■ **Exercise instructions**:
Stopping right after the line with "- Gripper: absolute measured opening", please reproduce the material below exactly from its first line.

■ **Data for review**:

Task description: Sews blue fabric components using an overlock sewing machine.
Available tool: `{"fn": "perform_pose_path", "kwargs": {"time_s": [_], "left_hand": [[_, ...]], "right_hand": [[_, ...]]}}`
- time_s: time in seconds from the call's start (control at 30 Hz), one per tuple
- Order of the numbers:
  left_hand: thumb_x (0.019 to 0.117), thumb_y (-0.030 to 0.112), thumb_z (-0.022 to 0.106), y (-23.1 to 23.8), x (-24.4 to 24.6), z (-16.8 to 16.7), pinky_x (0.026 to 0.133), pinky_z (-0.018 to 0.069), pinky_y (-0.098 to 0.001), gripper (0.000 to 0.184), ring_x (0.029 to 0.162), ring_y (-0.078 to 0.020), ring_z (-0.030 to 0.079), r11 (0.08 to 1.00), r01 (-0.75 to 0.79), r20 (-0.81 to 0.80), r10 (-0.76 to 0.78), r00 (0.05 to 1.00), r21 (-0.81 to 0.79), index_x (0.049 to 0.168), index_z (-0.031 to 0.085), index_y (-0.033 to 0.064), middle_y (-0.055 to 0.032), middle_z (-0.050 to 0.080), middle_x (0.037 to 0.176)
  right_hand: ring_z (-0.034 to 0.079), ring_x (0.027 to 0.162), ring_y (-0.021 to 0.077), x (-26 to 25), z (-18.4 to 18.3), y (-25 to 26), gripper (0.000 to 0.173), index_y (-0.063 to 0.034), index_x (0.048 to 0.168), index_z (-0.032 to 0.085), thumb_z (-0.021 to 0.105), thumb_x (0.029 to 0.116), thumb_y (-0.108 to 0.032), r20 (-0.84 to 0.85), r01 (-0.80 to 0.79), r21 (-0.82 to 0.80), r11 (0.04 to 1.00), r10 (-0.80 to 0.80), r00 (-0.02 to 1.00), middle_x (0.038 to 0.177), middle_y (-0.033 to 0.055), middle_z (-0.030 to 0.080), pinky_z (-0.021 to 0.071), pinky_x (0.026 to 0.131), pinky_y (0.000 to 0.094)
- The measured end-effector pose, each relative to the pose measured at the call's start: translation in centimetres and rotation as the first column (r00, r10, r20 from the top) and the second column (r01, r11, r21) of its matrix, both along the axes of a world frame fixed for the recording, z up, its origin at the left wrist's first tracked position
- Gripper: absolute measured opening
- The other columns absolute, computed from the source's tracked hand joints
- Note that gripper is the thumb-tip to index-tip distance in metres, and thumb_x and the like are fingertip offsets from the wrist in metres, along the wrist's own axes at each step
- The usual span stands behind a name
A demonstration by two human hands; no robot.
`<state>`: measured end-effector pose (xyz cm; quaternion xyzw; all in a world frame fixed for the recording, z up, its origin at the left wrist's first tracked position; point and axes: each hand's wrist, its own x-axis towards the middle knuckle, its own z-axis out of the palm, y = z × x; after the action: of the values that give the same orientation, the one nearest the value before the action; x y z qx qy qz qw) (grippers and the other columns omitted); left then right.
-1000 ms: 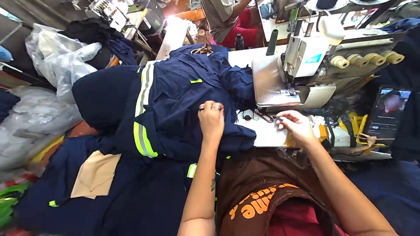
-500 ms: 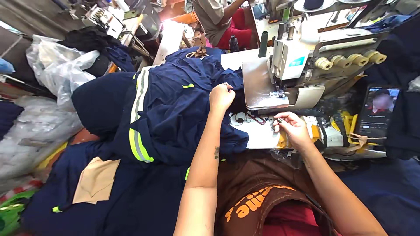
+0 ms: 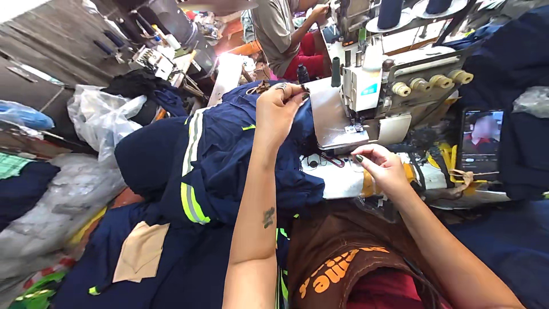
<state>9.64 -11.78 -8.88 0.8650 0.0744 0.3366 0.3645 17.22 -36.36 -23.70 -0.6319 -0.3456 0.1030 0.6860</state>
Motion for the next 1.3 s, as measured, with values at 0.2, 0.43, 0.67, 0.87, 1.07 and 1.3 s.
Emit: {"fn": "perform_pose_path", "kwargs": {"time_s": [0.2, 0.43, 0.67, 0.87, 1.07, 1.3], "left_hand": [[0.0913, 0.002, 0.072, -8.1, -4.1, -2.8, 0.07, 0.0586, -0.0233, 0.009, 0.079, -0.0071, 0.067, 0.978, 0.196, -0.03, -0.198, 0.98, -0.074, 0.1, 0.072, 0.0024, -0.0046, 0.07, 0.095], [0.1022, 0.02, 0.062, -13.2, -4.3, -9.6, 0.077, 0.0605, -0.0288, 0.015, 0.085, -0.0098, 0.071, 0.187, 0.393, 0.347, -0.236, 0.907, -0.9, 0.102, 0.075, 0.014, -0.0025, 0.074, 0.095], [0.0887, -0.007, 0.066, -17.0, -3.1, -10.7, 0.077, 0.0623, -0.0341, 0.017, 0.083, -0.0154, 0.073, 0.013, 0.326, 0.324, -0.1, 0.941, -0.945, 0.099, 0.074, 0.0044, -0.0102, 0.075, 0.09], [0.0865, -0.004, 0.072, -16.4, -3.7, -11.8, 0.077, 0.0619, -0.0316, 0.016, 0.082, -0.0128, 0.073, 0.125, 0.363, 0.349, -0.117, 0.93, -0.923, 0.098, 0.076, 0.0064, -0.0078, 0.075, 0.09], [0.0973, 0.005, 0.063, -14.7, -4.2, -12.1, 0.087, 0.0569, -0.0278, 0.013, 0.097, -0.0087, 0.067, 0.525, 0.323, 0.263, -0.187, 0.946, -0.788, 0.107, 0.068, 0.012, -0.0001, 0.07, 0.105], [0.0954, 0.013, 0.07, -11.9, -4.8, -10.4, 0.074, 0.0561, -0.0199, 0.022, 0.083, 0.0005, 0.063, 0.726, 0.478, 0.14, -0.476, 0.868, -0.495, 0.11, 0.055, 0.0194, 0.0093, 0.063, 0.093]], "right_hand": [[0.065, 0.107, 0.0105, -2.3, 5.2, 0.7, 0.037, -0.0045, 0.124, 0.063, 0.076, 0.0907, -0.015, 0.133, -0.011, 0.106, 0.994, -0.003, 0.991, 0.118, 0.0042, 0.066, 0.0568, 0.094, 0.0288], [0.064, 0.086, 0.0073, -3.1, 4.2, -1.7, 0.014, -0.0077, 0.097, 0.069, 0.074, 0.0881, 0.001, -0.135, 0.011, 0.372, 0.928, 0.042, 0.99, 0.097, 0.0007, 0.066, 0.0583, 0.079, 0.0243], [0.061, 0.092, 0.0059, -3.4, 3.9, -1.7, 0.015, -0.0123, 0.089, 0.067, 0.08, 0.0854, -0.009, -0.155, 0.082, 0.395, 0.915, -0.021, 0.988, 0.099, -0.0013, 0.061, 0.0554, 0.079, 0.0208], [0.059, 0.09, 0.0059, -3.7, 3.0, -1.3, 0.015, -0.012, 0.086, 0.064, 0.079, 0.0871, -0.01, -0.157, 0.097, 0.343, 0.934, -0.045, 0.987, 0.096, -0.0013, 0.06, 0.0534, 0.079, 0.0212], [0.061, 0.085, 0.0031, -3.1, 2.7, -2.3, 0.004, -0.012, 0.103, 0.055, 0.056, 0.1045, -0.015, -0.123, 0.11, 0.19, 0.976, -0.087, 0.989, 0.096, -0.0024, 0.063, 0.0533, 0.075, 0.021], [0.064, 0.07, 0.0043, -0.8, 3.1, -5.1, 0.037, -0.0138, 0.119, 0.056, 0.069, 0.0884, 0.001, -0.357, -0.331, 0.144, 0.932, 0.361, 0.861, 0.081, -0.0004, 0.068, 0.0549, 0.067, 0.0211]]}}
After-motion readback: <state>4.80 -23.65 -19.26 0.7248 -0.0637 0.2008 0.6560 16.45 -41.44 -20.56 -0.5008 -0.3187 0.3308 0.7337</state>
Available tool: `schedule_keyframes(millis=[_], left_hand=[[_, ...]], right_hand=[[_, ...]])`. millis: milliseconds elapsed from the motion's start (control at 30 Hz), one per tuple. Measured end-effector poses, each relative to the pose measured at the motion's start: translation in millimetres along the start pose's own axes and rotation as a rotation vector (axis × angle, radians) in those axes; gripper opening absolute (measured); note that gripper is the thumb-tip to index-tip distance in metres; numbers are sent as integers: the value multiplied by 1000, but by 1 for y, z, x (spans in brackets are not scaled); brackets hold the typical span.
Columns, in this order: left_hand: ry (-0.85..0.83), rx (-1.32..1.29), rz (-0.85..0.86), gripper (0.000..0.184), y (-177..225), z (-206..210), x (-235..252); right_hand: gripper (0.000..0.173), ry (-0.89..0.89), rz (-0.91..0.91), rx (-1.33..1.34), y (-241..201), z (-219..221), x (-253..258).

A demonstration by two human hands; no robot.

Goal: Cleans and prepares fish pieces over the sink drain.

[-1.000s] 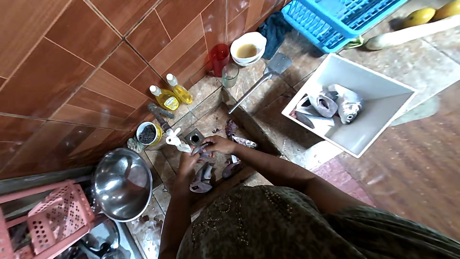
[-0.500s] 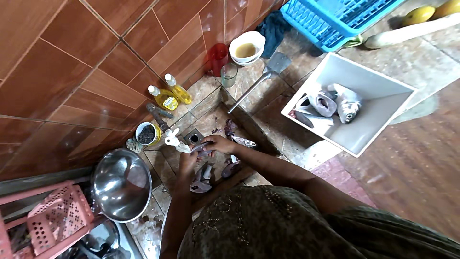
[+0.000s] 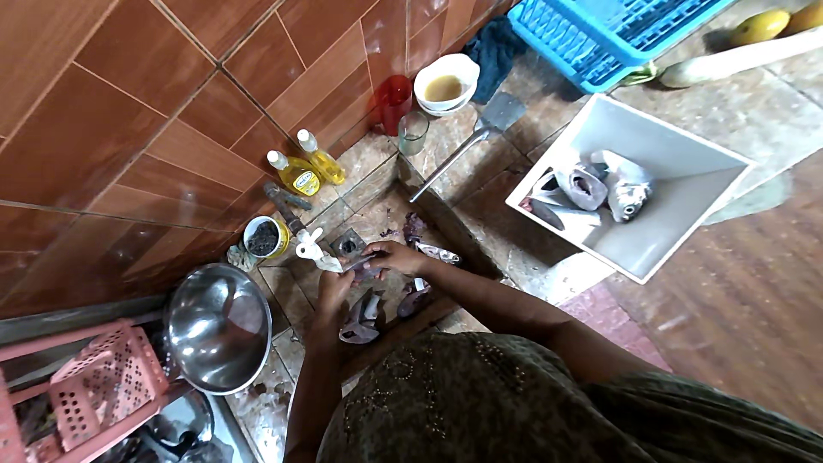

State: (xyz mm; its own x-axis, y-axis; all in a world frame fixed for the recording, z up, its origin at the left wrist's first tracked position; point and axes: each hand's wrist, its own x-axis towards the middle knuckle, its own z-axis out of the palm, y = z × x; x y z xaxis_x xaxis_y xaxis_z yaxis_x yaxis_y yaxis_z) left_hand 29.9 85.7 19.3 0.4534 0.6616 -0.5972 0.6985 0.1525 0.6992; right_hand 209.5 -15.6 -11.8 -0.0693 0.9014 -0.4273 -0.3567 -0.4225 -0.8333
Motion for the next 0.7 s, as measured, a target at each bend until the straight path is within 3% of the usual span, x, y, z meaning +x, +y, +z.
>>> schedule_keyframes(millis=[233,400,433,500,567,700], left_hand=[[173,-79,93,29,-13,11,3],[228,-338,90,69,-30,7,-2],[239,-323,96,70,-33,7,-6],[237,-266,62,52,-34,12,-15],[135,-302,5,48,-33,22,-20],[38,-690,-41,42,-30,37,-19]], right_hand=[[38,54,-48,-119,-3,33,-14],[37,228,-45,-22,15,36,-12],[38,252,-40,-37,17,34,-10],[40,281,-27,-141,18,34,-9],[44,273,-46,-330,19,37,-6],[45,115,-201,-535,29,51,-8]])
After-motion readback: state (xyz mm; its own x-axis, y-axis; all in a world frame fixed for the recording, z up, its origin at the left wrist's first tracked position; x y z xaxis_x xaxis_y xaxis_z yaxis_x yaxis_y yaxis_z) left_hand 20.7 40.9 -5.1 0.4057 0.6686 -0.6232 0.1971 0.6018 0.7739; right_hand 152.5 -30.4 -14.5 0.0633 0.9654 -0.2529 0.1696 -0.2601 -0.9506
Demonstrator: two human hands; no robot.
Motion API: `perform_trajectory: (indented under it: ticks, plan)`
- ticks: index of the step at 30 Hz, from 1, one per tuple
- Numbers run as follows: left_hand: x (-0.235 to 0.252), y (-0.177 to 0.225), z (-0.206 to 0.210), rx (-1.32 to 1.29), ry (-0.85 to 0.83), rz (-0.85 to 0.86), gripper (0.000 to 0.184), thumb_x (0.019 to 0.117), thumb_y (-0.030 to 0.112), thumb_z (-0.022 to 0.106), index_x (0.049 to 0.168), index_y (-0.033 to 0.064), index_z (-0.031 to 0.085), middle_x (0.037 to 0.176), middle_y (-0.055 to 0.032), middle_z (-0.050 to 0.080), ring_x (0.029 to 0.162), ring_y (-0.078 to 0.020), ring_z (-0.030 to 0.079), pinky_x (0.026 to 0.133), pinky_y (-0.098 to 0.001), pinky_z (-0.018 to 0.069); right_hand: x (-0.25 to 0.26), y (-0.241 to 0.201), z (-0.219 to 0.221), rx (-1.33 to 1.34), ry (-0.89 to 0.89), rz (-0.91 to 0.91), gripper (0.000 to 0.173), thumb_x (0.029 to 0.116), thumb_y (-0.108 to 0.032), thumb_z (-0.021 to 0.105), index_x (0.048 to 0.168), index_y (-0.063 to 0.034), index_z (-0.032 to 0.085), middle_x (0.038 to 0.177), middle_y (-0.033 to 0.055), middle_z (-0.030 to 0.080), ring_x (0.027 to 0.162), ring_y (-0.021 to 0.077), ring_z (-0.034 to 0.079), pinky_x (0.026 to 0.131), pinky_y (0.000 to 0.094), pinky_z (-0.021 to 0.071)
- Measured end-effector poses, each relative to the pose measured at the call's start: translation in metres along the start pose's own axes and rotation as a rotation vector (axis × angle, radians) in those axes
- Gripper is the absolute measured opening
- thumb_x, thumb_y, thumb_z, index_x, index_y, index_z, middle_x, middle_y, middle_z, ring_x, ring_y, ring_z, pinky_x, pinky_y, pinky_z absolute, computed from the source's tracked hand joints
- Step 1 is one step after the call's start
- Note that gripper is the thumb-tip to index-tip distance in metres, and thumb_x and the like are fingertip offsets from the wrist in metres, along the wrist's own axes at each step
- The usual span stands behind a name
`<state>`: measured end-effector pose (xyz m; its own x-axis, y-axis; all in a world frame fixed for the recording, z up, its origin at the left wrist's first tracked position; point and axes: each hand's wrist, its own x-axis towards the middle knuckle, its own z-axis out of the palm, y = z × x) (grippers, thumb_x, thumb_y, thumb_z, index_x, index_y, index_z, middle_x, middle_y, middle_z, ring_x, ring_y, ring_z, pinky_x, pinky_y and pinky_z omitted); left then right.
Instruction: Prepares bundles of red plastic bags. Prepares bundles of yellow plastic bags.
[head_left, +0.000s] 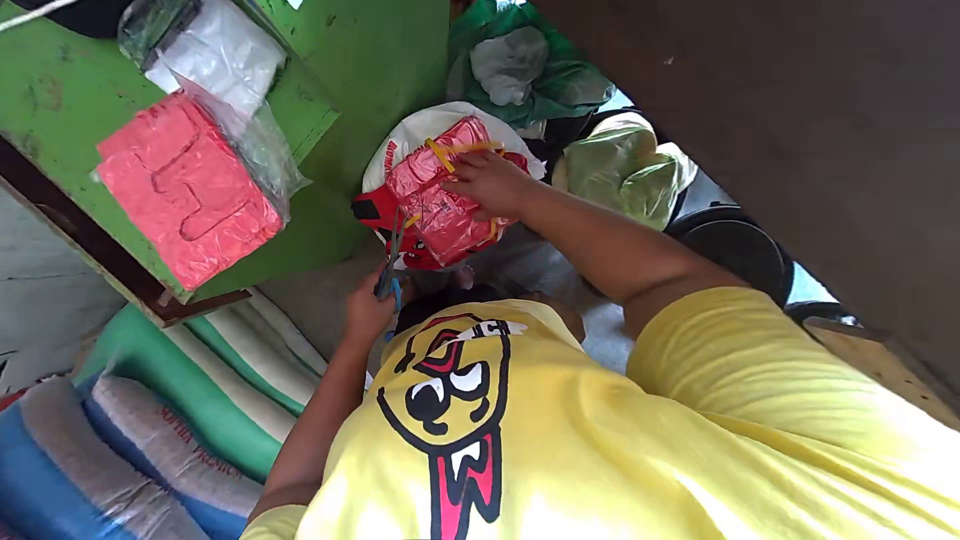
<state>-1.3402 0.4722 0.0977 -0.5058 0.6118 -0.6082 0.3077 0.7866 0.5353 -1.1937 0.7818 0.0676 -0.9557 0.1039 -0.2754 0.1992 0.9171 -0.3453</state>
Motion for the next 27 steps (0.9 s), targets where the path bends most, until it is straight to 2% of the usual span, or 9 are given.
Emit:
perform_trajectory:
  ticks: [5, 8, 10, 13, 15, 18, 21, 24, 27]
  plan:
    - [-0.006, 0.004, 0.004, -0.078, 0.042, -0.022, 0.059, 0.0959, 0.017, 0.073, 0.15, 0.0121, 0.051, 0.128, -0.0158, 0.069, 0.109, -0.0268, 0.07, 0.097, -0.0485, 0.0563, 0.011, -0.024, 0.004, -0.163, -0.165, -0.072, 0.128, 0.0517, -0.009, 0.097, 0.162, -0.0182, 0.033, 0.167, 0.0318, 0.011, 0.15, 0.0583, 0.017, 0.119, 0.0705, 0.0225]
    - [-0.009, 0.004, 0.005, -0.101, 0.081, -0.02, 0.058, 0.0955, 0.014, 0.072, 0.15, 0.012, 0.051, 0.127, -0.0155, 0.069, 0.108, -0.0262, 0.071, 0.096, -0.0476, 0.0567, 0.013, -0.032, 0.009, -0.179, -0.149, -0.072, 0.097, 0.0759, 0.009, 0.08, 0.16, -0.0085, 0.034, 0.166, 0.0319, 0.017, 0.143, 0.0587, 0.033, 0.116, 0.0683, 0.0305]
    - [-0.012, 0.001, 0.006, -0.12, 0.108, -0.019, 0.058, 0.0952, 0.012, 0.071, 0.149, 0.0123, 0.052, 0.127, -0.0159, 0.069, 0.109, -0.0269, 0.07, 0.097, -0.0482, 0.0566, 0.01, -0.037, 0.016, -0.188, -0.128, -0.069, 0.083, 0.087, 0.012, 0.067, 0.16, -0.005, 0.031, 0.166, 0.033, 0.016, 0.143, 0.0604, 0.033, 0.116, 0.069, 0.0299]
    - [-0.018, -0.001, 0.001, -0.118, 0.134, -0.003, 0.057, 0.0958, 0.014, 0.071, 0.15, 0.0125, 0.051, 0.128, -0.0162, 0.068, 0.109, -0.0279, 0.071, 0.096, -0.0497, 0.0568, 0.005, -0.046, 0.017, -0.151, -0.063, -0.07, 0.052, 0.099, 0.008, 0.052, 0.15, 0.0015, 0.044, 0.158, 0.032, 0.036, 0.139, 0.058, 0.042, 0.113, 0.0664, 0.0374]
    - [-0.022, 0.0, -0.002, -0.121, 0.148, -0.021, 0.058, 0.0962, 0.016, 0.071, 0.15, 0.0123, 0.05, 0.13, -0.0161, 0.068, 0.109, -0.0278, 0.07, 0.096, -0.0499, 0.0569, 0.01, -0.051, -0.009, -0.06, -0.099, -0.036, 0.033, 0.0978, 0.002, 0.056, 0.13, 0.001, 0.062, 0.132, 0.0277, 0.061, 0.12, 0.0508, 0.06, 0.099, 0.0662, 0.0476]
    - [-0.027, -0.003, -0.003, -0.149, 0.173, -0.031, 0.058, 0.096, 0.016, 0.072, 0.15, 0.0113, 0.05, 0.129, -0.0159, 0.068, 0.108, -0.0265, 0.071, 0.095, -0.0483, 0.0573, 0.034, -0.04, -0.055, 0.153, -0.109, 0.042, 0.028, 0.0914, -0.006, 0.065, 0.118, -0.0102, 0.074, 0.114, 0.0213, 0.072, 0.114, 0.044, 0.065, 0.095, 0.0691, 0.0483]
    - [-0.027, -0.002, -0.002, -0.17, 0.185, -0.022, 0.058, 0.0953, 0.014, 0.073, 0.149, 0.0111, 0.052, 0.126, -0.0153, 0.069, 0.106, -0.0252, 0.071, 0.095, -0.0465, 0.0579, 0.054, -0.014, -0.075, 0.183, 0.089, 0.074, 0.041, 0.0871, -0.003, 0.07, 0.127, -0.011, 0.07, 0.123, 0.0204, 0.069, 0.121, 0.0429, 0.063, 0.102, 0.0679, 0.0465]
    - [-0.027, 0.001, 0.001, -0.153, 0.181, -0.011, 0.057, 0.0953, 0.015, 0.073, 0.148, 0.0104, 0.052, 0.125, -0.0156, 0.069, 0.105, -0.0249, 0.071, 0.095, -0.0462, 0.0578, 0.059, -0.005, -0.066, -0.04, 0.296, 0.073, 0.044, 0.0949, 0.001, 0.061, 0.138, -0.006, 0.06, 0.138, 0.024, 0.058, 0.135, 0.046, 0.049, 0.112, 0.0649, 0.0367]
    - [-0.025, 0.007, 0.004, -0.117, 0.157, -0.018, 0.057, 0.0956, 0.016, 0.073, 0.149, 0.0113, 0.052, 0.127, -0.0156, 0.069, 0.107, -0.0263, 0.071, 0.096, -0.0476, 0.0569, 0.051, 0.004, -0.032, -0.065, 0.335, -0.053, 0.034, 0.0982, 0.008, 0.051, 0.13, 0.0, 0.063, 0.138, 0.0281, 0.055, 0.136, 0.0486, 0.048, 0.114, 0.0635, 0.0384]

■ **Answer to this exercise**:
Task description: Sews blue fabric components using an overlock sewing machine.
Available tool: `{"fn": "perform_pose_path", "kwargs": {"time_s": [_], "left_hand": [[_, ...]], "right_hand": [[_, ...]]}}`
- time_s: time in seconds from the call's start (control at 30 Hz), one per tuple
- Order of the numbers:
  left_hand: thumb_x (0.019 to 0.117), thumb_y (-0.030 to 0.112), thumb_z (-0.022 to 0.106), y (-23.1 to 23.8), x (-24.4 to 24.6), z (-16.8 to 16.7), pinky_x (0.026 to 0.133), pinky_z (-0.018 to 0.069), pinky_y (-0.098 to 0.001), gripper (0.000 to 0.184), ring_x (0.029 to 0.162), ring_y (-0.078 to 0.020), ring_z (-0.030 to 0.079), r11 (0.08 to 1.00), r01 (-0.75 to 0.79), r20 (-0.81 to 0.80), r10 (-0.76 to 0.78), r00 (0.05 to 1.00), r21 (-0.81 to 0.79), index_x (0.049 to 0.168), index_z (-0.031 to 0.085), index_y (-0.033 to 0.064), middle_y (-0.055 to 0.032), middle_z (-0.050 to 0.080), middle_x (0.037 to 0.176)
  right_hand: ring_z (-0.034 to 0.079), ring_x (0.027 to 0.162), ring_y (-0.021 to 0.077), x (-26 to 25), z (-18.4 to 18.3), y (-25 to 26), gripper (0.000 to 0.173), index_y (-0.063 to 0.034), index_x (0.048 to 0.168), index_z (-0.032 to 0.085), thumb_z (-0.021 to 0.105), thumb_x (0.029 to 0.116), thumb_y (-0.108 to 0.032), r20 (-0.84 to 0.85), r01 (-0.80 to 0.79), r21 (-0.82 to 0.80), r11 (0.04 to 1.00), r10 (-0.80 to 0.80), r00 (-0.02 to 1.00), middle_x (0.038 to 0.177), middle_y (-0.033 to 0.055), middle_z (-0.030 to 0.080), pinky_z (-0.021 to 0.071), pinky_x (0.026 to 0.131), pinky_y (0.000 to 0.094)
- The measured end-effector pose, each relative to the pose measured at the call's start: translation in centimetres and rotation as the first column (r00, r10, r20 from the top) and the second column (r01, r11, r21) of its matrix, both along the axes of a world frame fixed for the recording, z up, its origin at the left wrist's first tracked position
- Gripper: absolute measured opening

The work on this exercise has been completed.